▸ **Task statement**: Would you give the listing again exactly, without its images?

▸ **Recorded data**:
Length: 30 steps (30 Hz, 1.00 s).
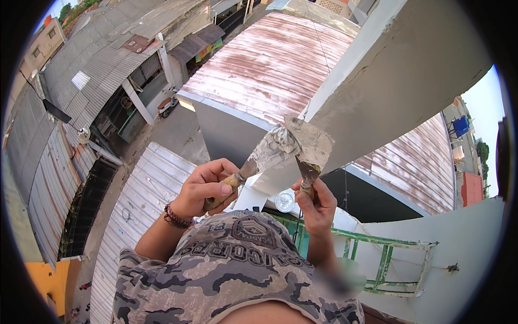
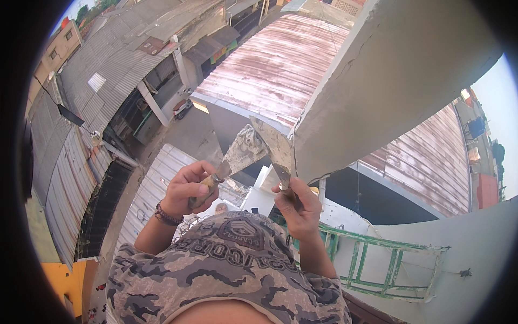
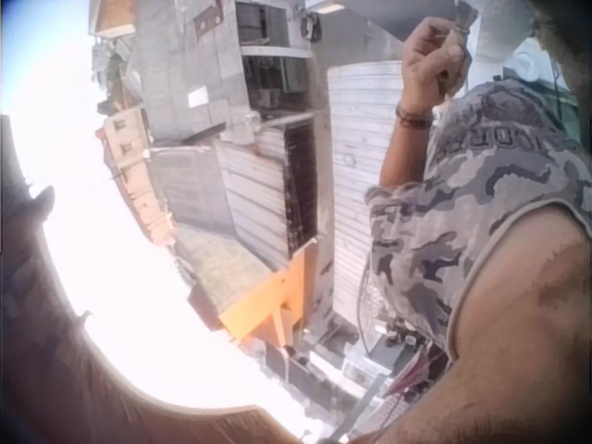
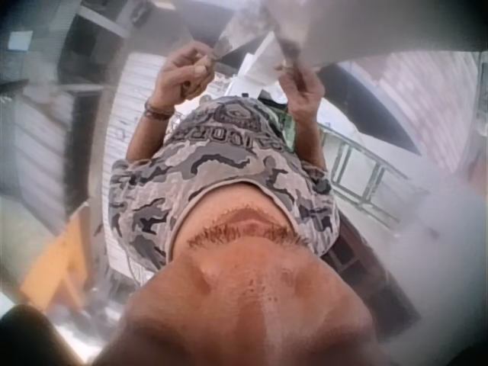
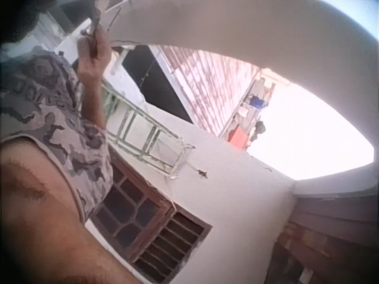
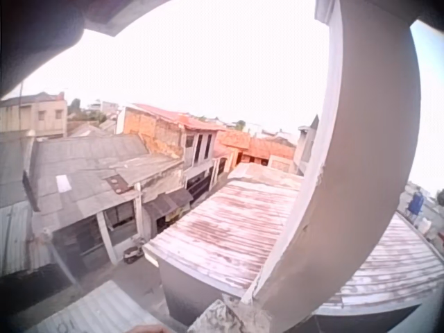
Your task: The person uses two putty knives to apply and smooth white plaster onto a vertical concrete beam on a rooftop. They repeatedly transfer material between the tools and spread it along the beam's surface.
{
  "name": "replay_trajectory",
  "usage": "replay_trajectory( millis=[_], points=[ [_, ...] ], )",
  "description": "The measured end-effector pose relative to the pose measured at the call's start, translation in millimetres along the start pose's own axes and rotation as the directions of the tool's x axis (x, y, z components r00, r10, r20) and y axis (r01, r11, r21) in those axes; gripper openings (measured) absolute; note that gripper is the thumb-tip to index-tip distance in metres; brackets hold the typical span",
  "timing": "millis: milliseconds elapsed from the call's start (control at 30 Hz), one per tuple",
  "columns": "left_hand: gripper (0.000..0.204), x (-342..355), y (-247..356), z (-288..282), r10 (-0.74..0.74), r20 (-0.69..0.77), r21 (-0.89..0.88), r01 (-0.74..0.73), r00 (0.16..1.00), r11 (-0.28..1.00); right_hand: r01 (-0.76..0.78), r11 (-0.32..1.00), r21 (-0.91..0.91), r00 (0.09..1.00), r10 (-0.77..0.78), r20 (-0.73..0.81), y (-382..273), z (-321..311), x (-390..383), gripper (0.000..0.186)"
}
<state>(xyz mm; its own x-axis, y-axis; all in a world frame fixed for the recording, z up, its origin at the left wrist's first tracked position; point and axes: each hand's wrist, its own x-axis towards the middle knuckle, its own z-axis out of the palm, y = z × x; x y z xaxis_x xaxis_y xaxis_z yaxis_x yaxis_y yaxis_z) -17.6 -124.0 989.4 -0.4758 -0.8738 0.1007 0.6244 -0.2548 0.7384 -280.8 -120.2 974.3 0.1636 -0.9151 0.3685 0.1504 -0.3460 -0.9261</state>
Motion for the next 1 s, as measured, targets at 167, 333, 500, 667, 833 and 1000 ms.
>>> replay_trajectory(
  millis=[167,333,500,667,833,1000],
  points=[
    [0.021,-2.3,-2.2,-1.4,0.003,-0.016,-0.001,-0.003,1.0,1.0,0.018,0.999,-0.04,0.999,-0.017,0.036,0.6,0.4,-2.0,0.036],
    [0.022,-2.6,-1.5,-2.4,0.052,0.01,0.019,-0.052,0.999,0.998,0.028,1.0,-0.011,0.999,-0.028,0.036,5.3,1.1,-6.3,0.038],
    [0.024,-3.5,6.2,-3.4,0.069,0.014,0.043,-0.07,0.998,0.997,0.04,0.986,-0.162,0.995,-0.024,0.1,1.2,-5.2,-4.2,0.039],
    [0.024,-3.5,17.7,-4.5,0.105,-0.011,0.076,-0.104,0.994,0.992,-0.079,0.988,-0.13,0.997,0.076,-0.029,3.2,-12.0,-7.6,0.038],
    [0.026,-3.4,7.5,-7.7,0.058,-0.054,0.149,-0.05,0.997,0.988,-0.081,0.994,-0.072,0.997,0.079,-0.027,-1.1,-6.1,-3.6,0.039],
    [0.026,-1.4,6.2,-10.2,0.041,-0.062,0.18,-0.03,0.997,0.983,-0.031,0.989,-0.146,0.999,0.029,-0.014,-2.3,1.7,-5.9,0.041]
  ],
)
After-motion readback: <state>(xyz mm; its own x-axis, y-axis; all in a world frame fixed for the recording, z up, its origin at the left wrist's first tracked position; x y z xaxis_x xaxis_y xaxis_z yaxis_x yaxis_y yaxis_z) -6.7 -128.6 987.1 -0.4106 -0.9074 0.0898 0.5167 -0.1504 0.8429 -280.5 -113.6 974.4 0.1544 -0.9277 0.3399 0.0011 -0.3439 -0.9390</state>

▸ **Task response**:
Length: 30 steps (30 Hz, 1.00 s).
Your task: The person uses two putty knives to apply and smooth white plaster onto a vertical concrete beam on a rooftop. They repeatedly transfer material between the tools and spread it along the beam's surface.
{
  "name": "replay_trajectory",
  "usage": "replay_trajectory( millis=[_], points=[ [_, ...] ], )",
  "description": "The measured end-effector pose relative to the pose measured at the call's start, translation in millimetres along the start pose's own axes and rotation as the directions of the tool's x axis (x, y, z components r00, r10, r20) and y axis (r01, r11, r21) in those axes; gripper openings (measured) absolute; note that gripper is the thumb-tip to index-tip distance in metres; brackets hold the typical span",
  "timing": "millis: milliseconds elapsed from the call's start (control at 30 Hz), one per tuple",
  "columns": "left_hand: gripper (0.000..0.204), x (-342..355), y (-247..356), z (-288..282), r10 (-0.74..0.74), r20 (-0.69..0.77), r21 (-0.89..0.88), r01 (-0.74..0.73), r00 (0.16..1.00), r11 (-0.28..1.00); right_hand: r01 (-0.76..0.78), r11 (-0.32..1.00), r21 (-0.91..0.91), r00 (0.09..1.00), r10 (-0.77..0.78), r20 (-0.73..0.81), y (-382..273), z (-321..311), x (-390..383), gripper (0.000..0.186)"
}
<state>(xyz mm; its own x-axis, y-axis; all in a world frame fixed for the recording, z up, its origin at the left wrist's first tracked position; point and axes: each hand's wrist, its own x-axis towards the middle knuckle, its own z-axis out of the palm, y = z × x; x y z xaxis_x xaxis_y xaxis_z yaxis_x yaxis_y yaxis_z) -17.6 -124.0 989.4 -0.4758 -0.8738 0.1007 0.6244 -0.2548 0.7384 -280.8 -120.2 974.3 0.1636 -0.9151 0.3685 0.1504 -0.3460 -0.9261</state>
Motion for the next 1 s, as measured, targets at 167, 333, 500, 667, 833 and 1000 ms.
>>> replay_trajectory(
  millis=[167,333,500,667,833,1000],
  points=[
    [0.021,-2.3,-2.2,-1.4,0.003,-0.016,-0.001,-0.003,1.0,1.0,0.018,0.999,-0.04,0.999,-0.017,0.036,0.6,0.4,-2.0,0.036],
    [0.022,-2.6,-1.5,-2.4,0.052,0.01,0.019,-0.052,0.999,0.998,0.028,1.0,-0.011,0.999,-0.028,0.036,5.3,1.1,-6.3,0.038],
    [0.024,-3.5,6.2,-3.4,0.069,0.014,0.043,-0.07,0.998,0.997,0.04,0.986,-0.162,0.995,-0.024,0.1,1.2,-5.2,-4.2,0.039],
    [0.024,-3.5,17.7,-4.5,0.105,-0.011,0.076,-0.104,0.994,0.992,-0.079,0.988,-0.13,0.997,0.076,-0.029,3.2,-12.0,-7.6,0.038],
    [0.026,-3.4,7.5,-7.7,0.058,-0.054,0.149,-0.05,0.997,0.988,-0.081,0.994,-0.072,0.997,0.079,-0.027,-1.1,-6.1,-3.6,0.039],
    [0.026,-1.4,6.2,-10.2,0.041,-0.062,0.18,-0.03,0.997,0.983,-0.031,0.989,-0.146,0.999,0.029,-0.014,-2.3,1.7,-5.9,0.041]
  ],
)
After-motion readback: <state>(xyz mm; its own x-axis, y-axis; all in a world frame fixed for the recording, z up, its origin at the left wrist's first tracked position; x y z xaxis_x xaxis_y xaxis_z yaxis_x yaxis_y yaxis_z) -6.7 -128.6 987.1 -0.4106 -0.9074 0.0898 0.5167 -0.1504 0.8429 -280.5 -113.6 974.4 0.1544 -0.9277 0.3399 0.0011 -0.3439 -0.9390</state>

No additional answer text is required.